Before becoming pregnant, I signed up to do a Diploma in Reflexology. I had seen great improvements in my health regarding my endometriosis etc and as my parents suffer from many health issues, I wanted a way to help alleviate some of their pain with the possibility of setting up my own clinic in the future. After joining, I then discovered that I was pregnant and as the Hyperemesis got progressively worse, by December I had to step out of the course. I had done all the coursework up to this point and lots of practicals as well. I discussed the situation with my tutor and left with the promises that all the work I had done already would still count, and I could just rejoin the course in December where I left off, and that I wouldn’t have to pay a penny more than the fees for the year 2011-2012.
Since leaving, he has decided to switch awarding bodies, as the body he was with are no longer awarding to the same level. This was fine as in February he still told me that my work done already would count and he was still upholding the agreement that I wouldn’t have to pay any more money despite having to be registered with a new awarding body. I emailed him about coursework in June and disappointment one came: he replied to say not to do anymore coursework as some of it would count, but some of it wouldn’t, and that I would have to pay another fee to be registered with the new awarding body. I then saw there were 5 extra lessons and so started to think, well how am I going to just “slot back in” in December where I left off? My husband and I were in the middle of deciding what to do about the whole situation, and today I got another email stating that I’d have to attend ALL classes again, redo ALL course work and pay this fee.

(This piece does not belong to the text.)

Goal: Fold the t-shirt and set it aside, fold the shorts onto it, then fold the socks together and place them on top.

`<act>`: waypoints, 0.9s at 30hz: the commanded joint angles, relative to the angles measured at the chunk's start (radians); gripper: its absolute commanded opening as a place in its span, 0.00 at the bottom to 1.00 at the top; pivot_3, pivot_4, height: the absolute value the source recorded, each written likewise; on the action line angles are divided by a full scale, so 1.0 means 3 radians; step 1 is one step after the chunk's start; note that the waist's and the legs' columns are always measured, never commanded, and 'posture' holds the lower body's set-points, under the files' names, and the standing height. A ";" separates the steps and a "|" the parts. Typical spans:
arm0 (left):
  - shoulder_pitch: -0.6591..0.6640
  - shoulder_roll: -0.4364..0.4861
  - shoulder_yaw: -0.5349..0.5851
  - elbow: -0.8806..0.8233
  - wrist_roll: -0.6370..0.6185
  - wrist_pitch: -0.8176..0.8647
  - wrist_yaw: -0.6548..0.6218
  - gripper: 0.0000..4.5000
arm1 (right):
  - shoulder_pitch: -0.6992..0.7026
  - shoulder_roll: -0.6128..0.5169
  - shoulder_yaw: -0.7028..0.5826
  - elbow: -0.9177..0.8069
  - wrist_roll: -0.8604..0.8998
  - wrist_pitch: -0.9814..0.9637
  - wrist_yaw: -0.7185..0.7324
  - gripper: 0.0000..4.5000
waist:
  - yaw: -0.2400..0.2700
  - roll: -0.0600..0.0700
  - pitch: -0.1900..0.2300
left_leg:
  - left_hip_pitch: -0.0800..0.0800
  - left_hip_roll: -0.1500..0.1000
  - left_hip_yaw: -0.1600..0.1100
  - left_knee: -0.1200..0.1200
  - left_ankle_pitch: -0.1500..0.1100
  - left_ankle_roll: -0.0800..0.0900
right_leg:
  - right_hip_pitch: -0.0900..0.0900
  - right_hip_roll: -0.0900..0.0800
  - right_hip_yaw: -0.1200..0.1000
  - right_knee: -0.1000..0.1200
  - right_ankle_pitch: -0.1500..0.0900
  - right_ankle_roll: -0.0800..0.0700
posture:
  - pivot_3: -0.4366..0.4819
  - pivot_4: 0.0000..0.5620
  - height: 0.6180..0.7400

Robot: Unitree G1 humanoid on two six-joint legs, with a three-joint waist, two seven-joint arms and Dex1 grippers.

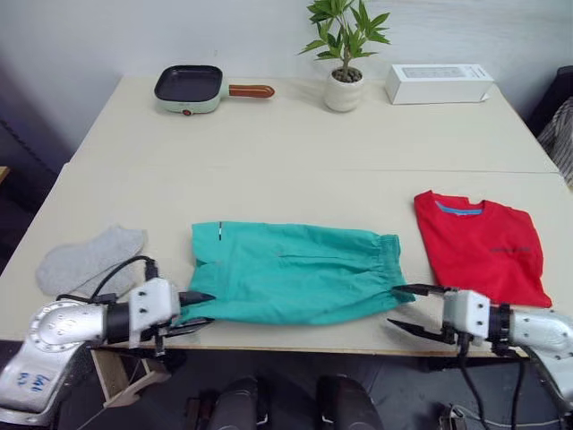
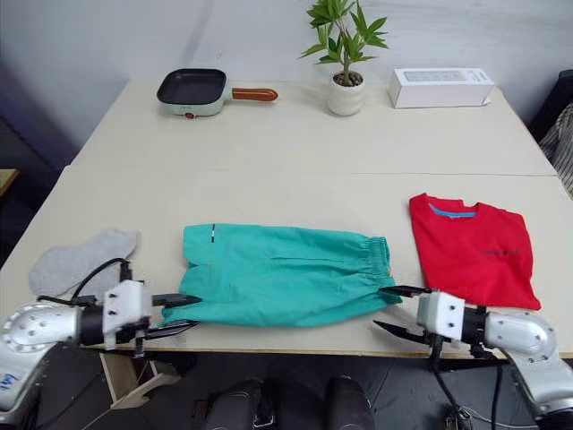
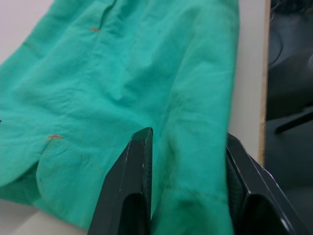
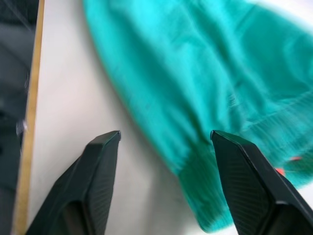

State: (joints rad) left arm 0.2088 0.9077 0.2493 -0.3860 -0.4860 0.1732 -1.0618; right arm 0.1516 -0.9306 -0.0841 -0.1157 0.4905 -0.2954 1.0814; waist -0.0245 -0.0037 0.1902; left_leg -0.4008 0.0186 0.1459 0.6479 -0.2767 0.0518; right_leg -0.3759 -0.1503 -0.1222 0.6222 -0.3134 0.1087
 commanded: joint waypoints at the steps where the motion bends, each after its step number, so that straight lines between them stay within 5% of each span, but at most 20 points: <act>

Now, I was struggling with the fact that I would have to leave my baby girl for a whole day every 3 weeks come December, but from September would just break my heart. This is why I asked and reasked if I would be able to just come back at the point where I had to stop. I also don’t know how I would find the time to do all the course work again, as it took me forever when I didn’t have a child to care for 24/7 and could devote whole days to doing it. So, we are left with a situation where I feel I can no longer continue on with my training and now need to try and get money back for his breeching the contract he made with me 😦 I hate confrontation, and I know that ultimately I stand to lose a lot of money….money that we could do with having back right now!
But I know that even in all this God has something good for me. If I can’t continue on and have to drop out and if I lose all the money I have paid, there will be a reason even if I don’t know why this side of eternity, and God only shuts doors when He has something better He wants to give. We just have to be patient and be still instead of trying to batter down the closed door. So, I will take my upset and disappointment to Him and leave it there and await His answer to all this trusting that He has something great in store for me, and he has plans to prosper me and not to hurt me (Jeremiah 20:11).
How do you cope with life’s disappointments?